Bima mencebur telaga. Bareng dengan penggebyuran Bima, telik sandi Kurawa yang sudah lama mengendap-endap di balik pohon beringin alas seketika menyergap sang Dewi. Jeritan Drupadi terdengar sampai ke balik gunung. Arjuna tersentak. Maling berhasil disergap dan diringkusnya. Ternyata sang durjana adalah Raden Jayajatra yang sejak dulu kala memang ngebet pada Drupadi. Ksatria dari Banakeling itu diserahkan kepada pemimpin Pandawa, Puntadewa. Cilakanya, Puntadewa mengampuni dan menyuruh Jayajatra pulang ke markas Kurawa di Astina.

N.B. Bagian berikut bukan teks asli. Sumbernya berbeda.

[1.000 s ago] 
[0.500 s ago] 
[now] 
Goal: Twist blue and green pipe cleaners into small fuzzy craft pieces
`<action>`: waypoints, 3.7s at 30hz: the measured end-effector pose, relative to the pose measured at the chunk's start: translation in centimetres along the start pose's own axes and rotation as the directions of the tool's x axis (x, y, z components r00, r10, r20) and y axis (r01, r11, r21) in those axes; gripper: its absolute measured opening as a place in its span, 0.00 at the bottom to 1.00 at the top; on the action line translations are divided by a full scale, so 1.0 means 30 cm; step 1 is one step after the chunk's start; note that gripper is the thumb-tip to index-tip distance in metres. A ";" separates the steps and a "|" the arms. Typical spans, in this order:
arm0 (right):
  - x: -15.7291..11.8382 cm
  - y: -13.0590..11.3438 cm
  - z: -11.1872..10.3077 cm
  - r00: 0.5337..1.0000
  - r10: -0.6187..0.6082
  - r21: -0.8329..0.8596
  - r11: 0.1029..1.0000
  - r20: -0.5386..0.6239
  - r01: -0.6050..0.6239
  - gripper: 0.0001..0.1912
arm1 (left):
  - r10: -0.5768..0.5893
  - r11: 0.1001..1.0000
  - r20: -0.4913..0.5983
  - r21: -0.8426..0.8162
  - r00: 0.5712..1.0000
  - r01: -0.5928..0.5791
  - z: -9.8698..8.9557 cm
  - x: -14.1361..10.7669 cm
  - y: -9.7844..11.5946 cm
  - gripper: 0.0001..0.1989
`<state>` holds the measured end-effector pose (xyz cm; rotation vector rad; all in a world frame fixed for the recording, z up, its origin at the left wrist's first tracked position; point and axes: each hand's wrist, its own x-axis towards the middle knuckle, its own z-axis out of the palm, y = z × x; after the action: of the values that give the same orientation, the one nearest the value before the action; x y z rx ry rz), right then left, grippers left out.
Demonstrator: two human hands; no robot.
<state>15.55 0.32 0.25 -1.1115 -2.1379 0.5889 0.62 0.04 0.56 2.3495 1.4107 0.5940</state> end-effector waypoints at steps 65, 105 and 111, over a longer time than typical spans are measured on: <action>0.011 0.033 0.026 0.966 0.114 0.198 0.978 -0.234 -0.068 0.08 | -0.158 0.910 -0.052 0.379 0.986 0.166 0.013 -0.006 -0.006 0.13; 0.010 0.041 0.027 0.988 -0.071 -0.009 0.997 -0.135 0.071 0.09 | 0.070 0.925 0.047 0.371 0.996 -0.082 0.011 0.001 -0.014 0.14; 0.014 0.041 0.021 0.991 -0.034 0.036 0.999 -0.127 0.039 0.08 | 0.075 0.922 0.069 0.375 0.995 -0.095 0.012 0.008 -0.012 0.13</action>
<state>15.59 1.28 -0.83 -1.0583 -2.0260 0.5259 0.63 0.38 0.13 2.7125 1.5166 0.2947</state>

Hutan pengasingan kembali tenteram.
Tiga hari setelah itu baru Pandawa panik. Gara-garanya Gareng pas tidur nglindur, ''Lho, Jayajatra akan lapor ke Prabu Duryudana. Berarti seluruh Kurawa sekarang sudah tahu di mana Pandawa berada...Aduh berarti kita harus mengulang nderek Ndoro Arjuno ngungsi 12 tahun lagi... waduh...waduh...!!!"
Gara-gara inilah Pandawa memutuskan segera hengkang dari hutan. Mereka mencari persembunyian baru sampai akhirnya mendapatkan gerbang negeri Wirata.
Sssttt....Andai ponokawan Petruk sudah pulang dari cuti ngungsi, mungkin Pandawa tak perlu tergopoh-gopoh pindah. Raden Jayajatra, menurut Petruk, tidak pernah resmi diangkat mewakili Kurawa. Maka ilegallah seluruh kegiatannya atas nama Kurawa memata-matai Pandawa.
***
Di luar hutan, ketika cuti pulang kampung, Petruk mendengar desas-desus bahwa kedudukan Jaksa Agung tidak sah. Tidak pernah ada surat pengangkatan oleh presiden. Itu menurut pakar hukum tata negara Yusril Ihza Mahendra. Betul atau tidak betulnya fakta ini Petruk tidak tahu betul. Biarkan itu jadi urusan Front Pembela Kebetulan. Tapi, dari kabar burung itu Petruk jadi teringat lakon yang sama. Raden Jayajatra juga gak punya surat pengangkatan sebagai orang Kurawa lho.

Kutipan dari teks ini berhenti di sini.